Parkinson’s Might Start in the Gut, Not the Brain
New Evidence Suggests Parkinson’s Might Start in the Gut, Not the Brain
We might have been wrong about Parkinson’s this whole time.
5 DEC 2016
A new study adds to a growing body of research that suggests we might have been thinking about Parkinson’s disease wrong this whole time.
Instead of being isolated to the brain, new evidence in mice suggests that the condition might actually start in the gut. And it could explain some of the strange coincidences seen in the disease, such as why most Parkinson’s patients complain of constipation up to a decade before other symptoms arise.
Parkinson’s disease is most commonly associated with tremors, stiffness, and difficulty moving, caused by neurons deep in the brain being killed off.
Although there are treatments to slow the progress of the condition, there’s no way to prevent or cure it, and researchers still don’t really understand what causes it and how it progresses.
For years, scientists have limited the search for the cause of Parkinson’s to the brain, but a growing body of evidence suggests that might be the wrong approach.

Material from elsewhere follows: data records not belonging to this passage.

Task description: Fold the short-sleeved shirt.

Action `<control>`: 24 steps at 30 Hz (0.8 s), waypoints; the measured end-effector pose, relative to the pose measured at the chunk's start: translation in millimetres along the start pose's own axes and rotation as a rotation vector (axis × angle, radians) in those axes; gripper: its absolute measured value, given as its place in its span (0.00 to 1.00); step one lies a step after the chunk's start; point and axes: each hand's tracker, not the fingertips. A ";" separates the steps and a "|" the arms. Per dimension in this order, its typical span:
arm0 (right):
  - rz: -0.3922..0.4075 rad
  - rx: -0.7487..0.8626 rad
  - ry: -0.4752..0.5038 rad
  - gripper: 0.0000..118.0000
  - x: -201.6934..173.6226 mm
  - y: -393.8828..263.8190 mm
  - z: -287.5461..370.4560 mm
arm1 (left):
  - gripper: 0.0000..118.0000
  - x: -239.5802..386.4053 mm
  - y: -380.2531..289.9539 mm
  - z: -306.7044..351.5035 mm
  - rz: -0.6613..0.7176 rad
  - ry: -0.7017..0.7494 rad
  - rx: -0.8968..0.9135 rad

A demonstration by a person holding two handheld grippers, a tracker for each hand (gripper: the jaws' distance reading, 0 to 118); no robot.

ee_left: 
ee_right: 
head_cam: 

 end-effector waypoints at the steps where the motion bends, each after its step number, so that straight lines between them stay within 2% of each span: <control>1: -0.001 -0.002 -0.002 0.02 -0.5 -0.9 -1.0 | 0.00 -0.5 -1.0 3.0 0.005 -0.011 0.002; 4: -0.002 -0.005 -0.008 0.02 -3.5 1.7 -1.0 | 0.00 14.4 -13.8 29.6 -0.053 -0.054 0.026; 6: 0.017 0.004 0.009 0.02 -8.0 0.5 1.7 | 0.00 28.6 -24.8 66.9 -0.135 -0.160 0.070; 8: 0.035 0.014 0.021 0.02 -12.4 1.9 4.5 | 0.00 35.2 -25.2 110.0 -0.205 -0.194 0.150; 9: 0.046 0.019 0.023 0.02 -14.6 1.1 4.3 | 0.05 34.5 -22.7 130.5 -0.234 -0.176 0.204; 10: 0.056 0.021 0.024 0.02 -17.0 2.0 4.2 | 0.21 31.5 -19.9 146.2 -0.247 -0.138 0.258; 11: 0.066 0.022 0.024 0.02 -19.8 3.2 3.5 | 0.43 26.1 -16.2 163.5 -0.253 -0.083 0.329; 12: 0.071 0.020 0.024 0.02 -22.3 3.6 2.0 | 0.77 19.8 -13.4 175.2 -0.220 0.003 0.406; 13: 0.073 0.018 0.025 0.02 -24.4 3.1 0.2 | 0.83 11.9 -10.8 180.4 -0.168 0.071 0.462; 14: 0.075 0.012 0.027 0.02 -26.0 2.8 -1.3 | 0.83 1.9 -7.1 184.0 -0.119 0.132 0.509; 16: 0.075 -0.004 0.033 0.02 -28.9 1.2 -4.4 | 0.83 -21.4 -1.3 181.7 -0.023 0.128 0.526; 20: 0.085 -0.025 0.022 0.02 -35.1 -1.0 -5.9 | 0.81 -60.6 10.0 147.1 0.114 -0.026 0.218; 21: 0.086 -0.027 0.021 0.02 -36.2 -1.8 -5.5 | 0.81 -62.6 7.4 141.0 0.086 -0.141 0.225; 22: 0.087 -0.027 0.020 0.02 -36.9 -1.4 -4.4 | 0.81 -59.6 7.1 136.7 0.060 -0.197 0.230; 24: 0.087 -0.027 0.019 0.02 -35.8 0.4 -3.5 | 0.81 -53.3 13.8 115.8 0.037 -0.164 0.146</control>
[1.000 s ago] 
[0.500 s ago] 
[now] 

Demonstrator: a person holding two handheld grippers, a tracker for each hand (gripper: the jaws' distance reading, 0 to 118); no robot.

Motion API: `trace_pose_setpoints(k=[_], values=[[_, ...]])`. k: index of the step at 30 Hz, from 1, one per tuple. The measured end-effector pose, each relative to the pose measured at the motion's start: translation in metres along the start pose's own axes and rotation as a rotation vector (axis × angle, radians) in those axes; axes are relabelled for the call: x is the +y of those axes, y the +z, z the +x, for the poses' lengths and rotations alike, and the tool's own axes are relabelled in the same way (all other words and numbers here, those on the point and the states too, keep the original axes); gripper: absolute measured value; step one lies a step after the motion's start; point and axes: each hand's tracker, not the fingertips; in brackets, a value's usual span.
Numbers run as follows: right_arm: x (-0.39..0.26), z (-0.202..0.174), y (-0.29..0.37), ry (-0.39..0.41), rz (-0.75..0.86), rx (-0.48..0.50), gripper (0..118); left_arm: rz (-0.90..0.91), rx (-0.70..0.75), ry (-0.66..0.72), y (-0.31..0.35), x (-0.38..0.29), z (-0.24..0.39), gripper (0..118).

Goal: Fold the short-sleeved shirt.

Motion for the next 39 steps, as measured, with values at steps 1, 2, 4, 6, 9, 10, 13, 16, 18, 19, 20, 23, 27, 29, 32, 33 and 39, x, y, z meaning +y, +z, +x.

Parkinson’s might actually originate in the gut before spreading to the brain, it could explain some of the strange links researchers have seen with Parkinson’s patients.
Researchers have noticed that people with Parkinson’s often report constipation, as well as other digestive problems, up to 10 years before they notice tremors. There’s also evidence that people with Parkinson’s disease have different gut bacteria to other healthy adults.
Now a new study in mice has shown that the toxic fibres that build up around the nerve cells of Parkinson’s patients can influence the nerves in the brain in a matter of weeks.
“We have discovered for the first time a biological link between the gut microbiome and Parkinson’s disease,” said lead researcher Sarkis Mazmanianfrom the Californian Institute of Technology (Caltech).
“More generally, this research reveals that a neurodegenerative disease may have its origins in the gut, and not only in the brain as had been previously thought.”
The team found this out by looking at the spread of toxic fibres made of a substance known as alpha-synuclein.
Alpha-synuclein is small and soluble in healthy nerve cells, but for some reason, in Parkinson’s patients, these alpha-synuclein molecules clump together and form fibres that damage the nerves in the brain.
Around a decade ago, researchers began to report that patients who had these fibres in their brains also had them in their gut.
In the latest study, the Caltech team looked at mice that had been genetically modified to be susceptible to Parkinson’s disease, by over-producing alpha-synuclein fibres.
These mice were either raised in normal, non-sterile cages, or in a sterile, germ-free environment.
Mice raised in the germ-free cages showed fewer motor deficits, and less toxic fibres in their brains. But mice raised in the non-sterile environment developed Parkinson’s symptoms as expected, given their genetic predisposition.
Antibiotic treatment was able to reduce these symptoms in the non-sterile mice, suggesting there was something in their microbiome that was enhancing the symptoms.
Finally, the team injected gut bacteria from human Parkinson’s patients into the germ-free mice. They quickly went from showing hardly any symptoms to deteriorating rapidly.
Gut bacteria taken from healthy people didn’t have the same effect.
“This was the ‘eureka’ moment, the mice were genetically identical, the only difference was the presence or absence of gut microbiota,” said one of the team, Timothy Sampson.
“Now we were quite confident that gut bacteria regulate, and are even required for, the symptoms of Parkinson’s disease.”
The scientists think that the gut bacteria might be releasing chemicals that over-activate parts of the brain, leading to damage.
There’s a lot more research to be done before we can say for sure what’s going on, but if this research can be verified and replicated, it could change the way we treat the condition forever.
“That would be game-changing,” David Burn, from Newcastle University in the UK, who wasn’t involved in the study, told Clare Wilson for New Scientist. “There are lots of different mechanisms that could potentially stop the spread.”
The team presented their work at the Society for Neuroscience meeting in San Diego last month, and have now published the results in Cell.
It’s important to note that mouse studies often don’t translate to human health, and we still don’t have the full picture of what’s going on here – there might be other important factors involved.
Other studies have shown that people exposed to certain pesticides are more likely to get Parkinson’s, so the team thinks that maybe these chemicals could be affecting gut bacteria.
The team now want to analyse the gut microbiomes of people with Parkinson’s to try to narrow down which microbes seem to be predisposing people to the disease.
If they could identify certain strains, it means scientists could find a way to screen for Parkinson’s before symptoms appear and the damage to the brain occurs. It could also help them come up with new treatment options.
“Much like any other drug discovery process, translating this innovative work from mice to humans will take many years,” said Mazmanian. “But this is an important first step.”
The research has been published in Cell.